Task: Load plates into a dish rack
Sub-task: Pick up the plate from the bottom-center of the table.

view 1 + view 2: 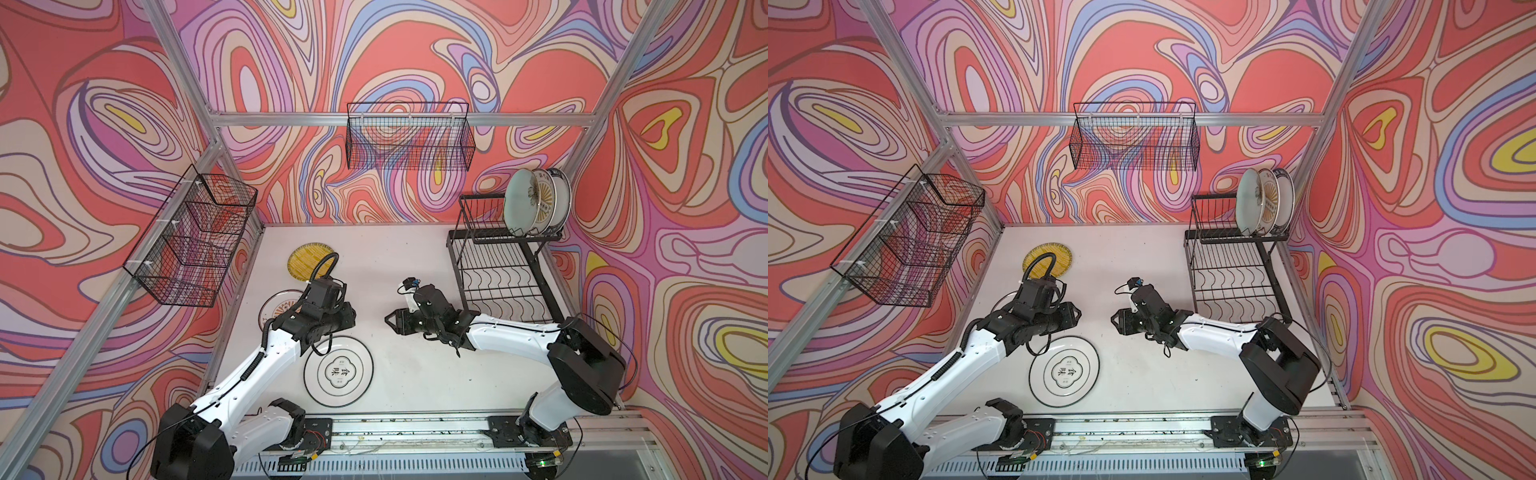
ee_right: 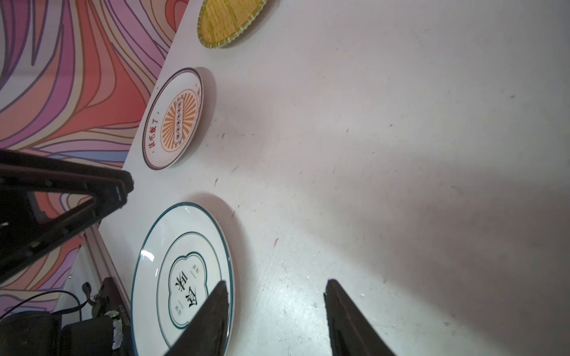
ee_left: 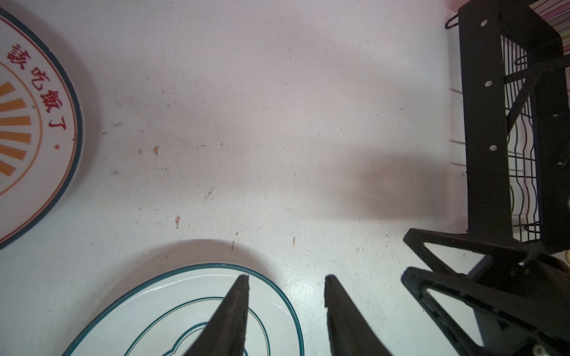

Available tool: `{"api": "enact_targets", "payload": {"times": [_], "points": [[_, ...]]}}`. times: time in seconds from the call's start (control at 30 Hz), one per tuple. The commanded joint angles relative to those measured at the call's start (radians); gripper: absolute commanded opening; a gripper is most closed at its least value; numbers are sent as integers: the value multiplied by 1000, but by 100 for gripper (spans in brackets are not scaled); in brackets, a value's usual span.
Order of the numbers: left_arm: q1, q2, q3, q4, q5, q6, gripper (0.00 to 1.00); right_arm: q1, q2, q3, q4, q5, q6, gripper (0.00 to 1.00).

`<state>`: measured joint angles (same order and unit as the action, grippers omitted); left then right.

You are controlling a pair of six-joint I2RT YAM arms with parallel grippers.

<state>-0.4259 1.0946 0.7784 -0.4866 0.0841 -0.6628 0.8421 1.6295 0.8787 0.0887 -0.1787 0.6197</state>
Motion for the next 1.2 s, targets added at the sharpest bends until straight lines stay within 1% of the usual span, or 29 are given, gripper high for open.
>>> {"api": "enact_targets", "payload": {"times": [0.0, 0.17, 0.3, 1.17], "points": [[-5, 0, -12, -31, -18, -12, 44, 30, 68, -15, 92, -75, 69, 52], [-4, -6, -13, -44, -25, -11, 44, 72, 181, 7, 156, -129, 132, 51], [-5, -17, -14, -56, -32, -6, 44, 97, 232, 21, 182, -146, 161, 50], [-4, -45, -23, -58, -19, 10, 44, 137, 348, 79, 229, -200, 225, 41]]}}
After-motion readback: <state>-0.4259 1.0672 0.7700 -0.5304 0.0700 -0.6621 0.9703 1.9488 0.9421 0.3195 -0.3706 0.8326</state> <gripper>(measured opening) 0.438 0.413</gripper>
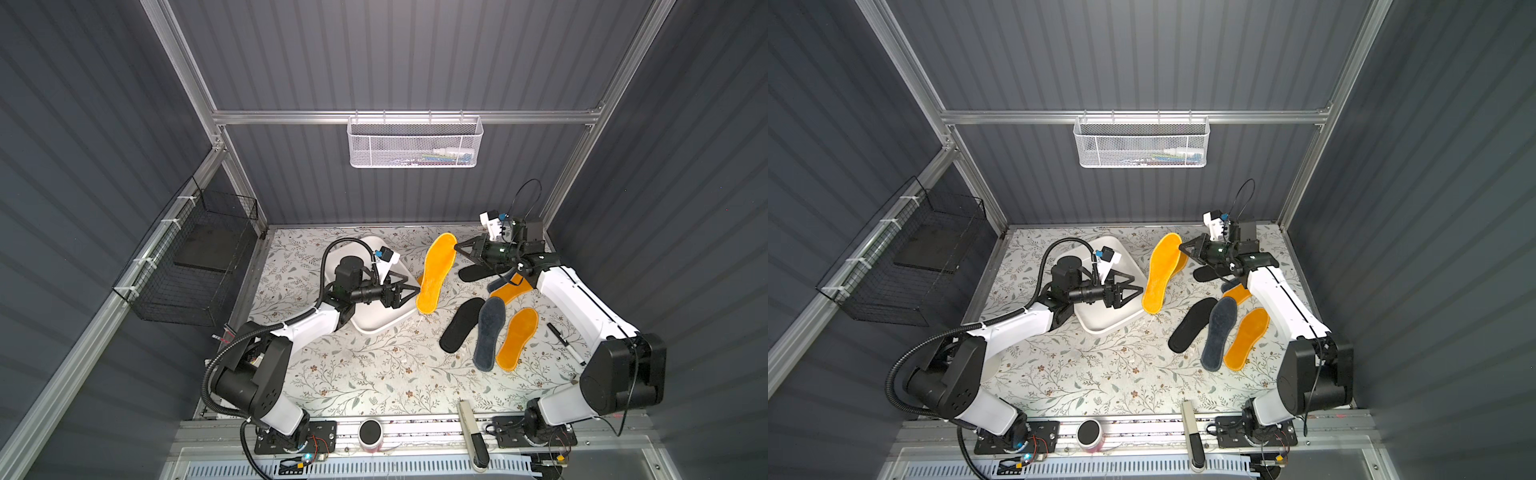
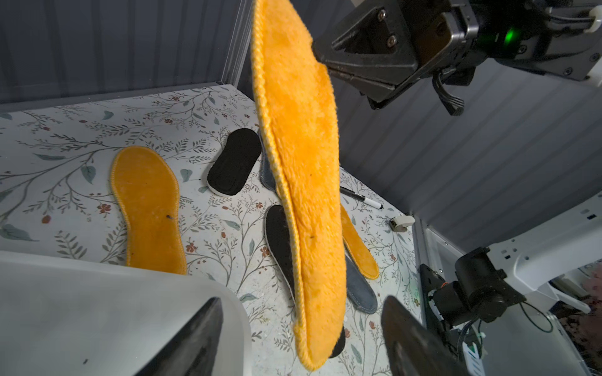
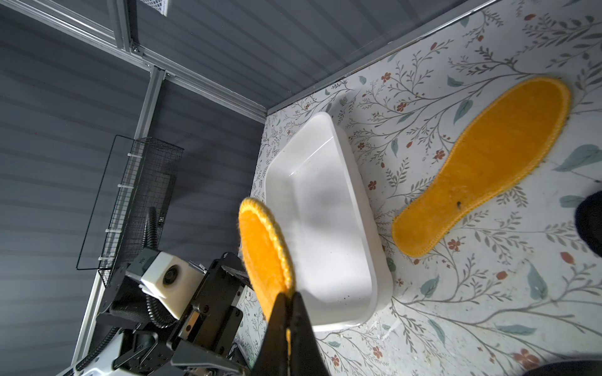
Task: Put the insoles into the storage box
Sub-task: Place the insole in the storage box.
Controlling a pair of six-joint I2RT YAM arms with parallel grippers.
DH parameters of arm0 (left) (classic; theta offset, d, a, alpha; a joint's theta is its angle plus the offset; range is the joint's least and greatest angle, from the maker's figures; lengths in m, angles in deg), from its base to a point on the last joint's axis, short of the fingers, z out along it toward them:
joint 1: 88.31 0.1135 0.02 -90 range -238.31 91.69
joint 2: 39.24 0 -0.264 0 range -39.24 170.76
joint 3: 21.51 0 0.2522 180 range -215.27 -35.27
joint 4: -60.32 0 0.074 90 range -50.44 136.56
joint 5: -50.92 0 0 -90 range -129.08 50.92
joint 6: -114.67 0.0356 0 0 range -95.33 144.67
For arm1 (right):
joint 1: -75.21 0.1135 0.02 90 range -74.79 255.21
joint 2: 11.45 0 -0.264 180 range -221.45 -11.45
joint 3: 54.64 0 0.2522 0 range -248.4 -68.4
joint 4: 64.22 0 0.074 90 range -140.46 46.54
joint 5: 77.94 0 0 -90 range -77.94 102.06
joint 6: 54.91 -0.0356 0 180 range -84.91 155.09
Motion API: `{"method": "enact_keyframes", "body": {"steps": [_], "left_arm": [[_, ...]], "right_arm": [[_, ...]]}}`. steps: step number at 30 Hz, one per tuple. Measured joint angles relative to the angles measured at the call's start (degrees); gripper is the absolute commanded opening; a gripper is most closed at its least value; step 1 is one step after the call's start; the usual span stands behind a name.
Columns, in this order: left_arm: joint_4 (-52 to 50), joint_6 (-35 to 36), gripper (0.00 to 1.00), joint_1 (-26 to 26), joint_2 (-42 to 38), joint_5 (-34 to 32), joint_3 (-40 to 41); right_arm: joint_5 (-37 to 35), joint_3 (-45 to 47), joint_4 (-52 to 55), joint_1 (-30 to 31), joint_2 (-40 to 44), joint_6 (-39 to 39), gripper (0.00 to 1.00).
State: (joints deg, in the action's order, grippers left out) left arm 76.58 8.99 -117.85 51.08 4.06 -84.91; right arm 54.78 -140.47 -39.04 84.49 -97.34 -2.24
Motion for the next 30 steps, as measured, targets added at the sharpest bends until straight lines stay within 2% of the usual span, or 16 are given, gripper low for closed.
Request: {"method": "enact_keyframes", "body": {"steps": [9,16,30], "left_arm": [[3.5,-2.0,0.57,-0.2,0.8,1.2,-0.1],[3.5,-2.0,0.52,-0.3,0.8,1.3,-0.2],[0.3,-0.4,0.3,-0.5,0.8,0.6,-1.1]], "right_arm": [[1.1,-1.9,-1.2,2.9,-2.6,-0.2,0.0],[1.7,-3.0,-1.2,5.0,-5.2,-0.2,0.0],[2.1,-4.3,-1.1,5.4,-5.6,0.0,0.0]]}}
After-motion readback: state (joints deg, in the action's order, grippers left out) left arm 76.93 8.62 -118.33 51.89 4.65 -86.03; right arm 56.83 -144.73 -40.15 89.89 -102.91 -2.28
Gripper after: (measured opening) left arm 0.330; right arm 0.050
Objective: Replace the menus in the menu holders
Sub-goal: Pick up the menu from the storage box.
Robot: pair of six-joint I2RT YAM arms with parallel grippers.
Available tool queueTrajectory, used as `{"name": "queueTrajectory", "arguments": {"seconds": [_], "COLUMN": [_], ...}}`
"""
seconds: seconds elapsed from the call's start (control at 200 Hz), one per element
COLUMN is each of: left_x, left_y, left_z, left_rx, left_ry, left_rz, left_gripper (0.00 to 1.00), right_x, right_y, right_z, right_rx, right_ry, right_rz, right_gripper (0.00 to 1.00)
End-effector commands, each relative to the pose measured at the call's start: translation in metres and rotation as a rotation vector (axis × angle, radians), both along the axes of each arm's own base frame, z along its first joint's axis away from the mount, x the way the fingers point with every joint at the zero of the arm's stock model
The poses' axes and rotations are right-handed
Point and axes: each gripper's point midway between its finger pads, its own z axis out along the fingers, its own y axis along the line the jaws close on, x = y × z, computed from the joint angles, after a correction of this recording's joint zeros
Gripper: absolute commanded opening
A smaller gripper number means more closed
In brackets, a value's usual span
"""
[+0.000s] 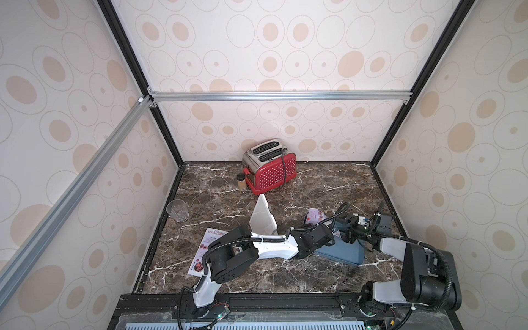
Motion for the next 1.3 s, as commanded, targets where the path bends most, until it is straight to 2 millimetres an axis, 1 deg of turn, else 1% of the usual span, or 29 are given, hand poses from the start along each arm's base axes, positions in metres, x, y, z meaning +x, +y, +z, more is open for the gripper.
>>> {"name": "queueTrajectory", "arguments": {"seconds": [0.0,0.085,0.195,0.311,0.381,0.441,0.486,0.566,0.611,0.676,0.766,0.821,0.841,0.886,0.927,0.937,1.002,1.082,1.127,1.192,1.242,1.262,1.297], "left_x": [-0.004,-0.004,-0.004,-0.006,-0.008,-0.011,-0.020,-0.043,-0.055,-0.063,-0.053,-0.040,-0.034,-0.019,-0.004,-0.001,0.019,0.041,0.051,0.062,0.069,0.071,0.074], "left_y": [-0.003,-0.004,-0.004,-0.004,-0.006,-0.007,-0.012,-0.020,-0.022,-0.017,0.006,0.027,0.035,0.055,0.076,0.080,0.113,0.154,0.175,0.202,0.221,0.227,0.238], "left_z": [-0.002,-0.001,0.002,0.009,0.020,0.037,0.049,0.079,0.105,0.148,0.215,0.249,0.257,0.275,0.287,0.290,0.302,0.309,0.309,0.305,0.300,0.297,0.293], "left_rx": [0.001,0.003,0.006,-0.008,-0.041,-0.077,-0.106,-0.167,-0.230,-0.345,-0.499,-0.586,-0.611,-0.682,-0.730,-0.740,-0.787,-0.863,-0.900,-0.935,-0.957,-0.961,-0.973], "left_ry": [0.002,0.001,-0.004,-0.005,-0.008,-0.020,-0.014,-0.004,0.005,0.022,-0.014,-0.027,-0.021,-0.003,-0.003,-0.003,-0.007,0.017,0.031,0.047,0.066,0.074,0.087], "left_rz": [-0.005,-0.014,-0.024,-0.034,-0.044,-0.051,-0.080,-0.152,-0.178,-0.156,-0.049,0.022,0.050,0.118,0.177,0.186,0.259,0.364,0.412,0.469,0.513,0.530,0.554], "left_gripper": [0.33,0.36,0.42,0.55,0.65,0.76,0.83,0.89,0.90,0.91,0.93,0.93,0.93,0.93,0.93,0.93,0.93,0.92,0.92,0.92,0.91,0.91,0.91], "right_x": [0.005,0.005,0.003,0.002,0.002,0.001,-0.001,-0.006,-0.009,-0.016,-0.027,-0.034,-0.037,-0.043,-0.048,-0.049,-0.057,-0.067,-0.071,-0.085,-0.097,-0.102,-0.111], "right_y": [0.002,0.002,0.003,0.003,0.003,0.003,0.002,-0.001,-0.004,-0.009,-0.009,-0.005,-0.002,0.006,0.013,0.016,0.030,0.053,0.067,0.096,0.117,0.125,0.139], "right_z": [0.008,0.009,0.007,0.008,0.012,0.017,0.023,0.038,0.053,0.077,0.115,0.137,0.142,0.161,0.173,0.178,0.200,0.228,0.241,0.260,0.270,0.279,0.287], "right_rx": [0.032,0.032,0.024,0.016,0.001,-0.028,-0.058,-0.157,-0.233,-0.344,-0.472,-0.542,-0.562,-0.613,-0.656,-0.666,-0.721,-0.767,-0.784,-0.787,-0.787,-0.784,-0.783], "right_ry": [-0.020,-0.023,-0.022,-0.034,-0.053,-0.070,-0.092,-0.128,-0.163,-0.218,-0.286,-0.322,-0.329,-0.369,-0.389,-0.404,-0.451,-0.523,-0.558,-0.623,-0.659,-0.685,-0.711], "right_rz": [0.007,0.011,0.020,0.022,0.033,0.048,0.058,0.084,0.102,0.128,0.177,0.210,0.230,0.269,0.297,0.306,0.353,0.427,0.474,0.578,0.661,0.688,0.741], "right_gripper": [0.48,0.37,0.23,0.08,0.02,0.00,0.00,0.00,0.00,0.00,0.00,0.00,0.00,0.00,0.00,0.00,0.00,0.00,0.00,0.00,0.00,0.00,0.00]}}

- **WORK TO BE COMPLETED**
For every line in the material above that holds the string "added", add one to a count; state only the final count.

- **REPLY**
2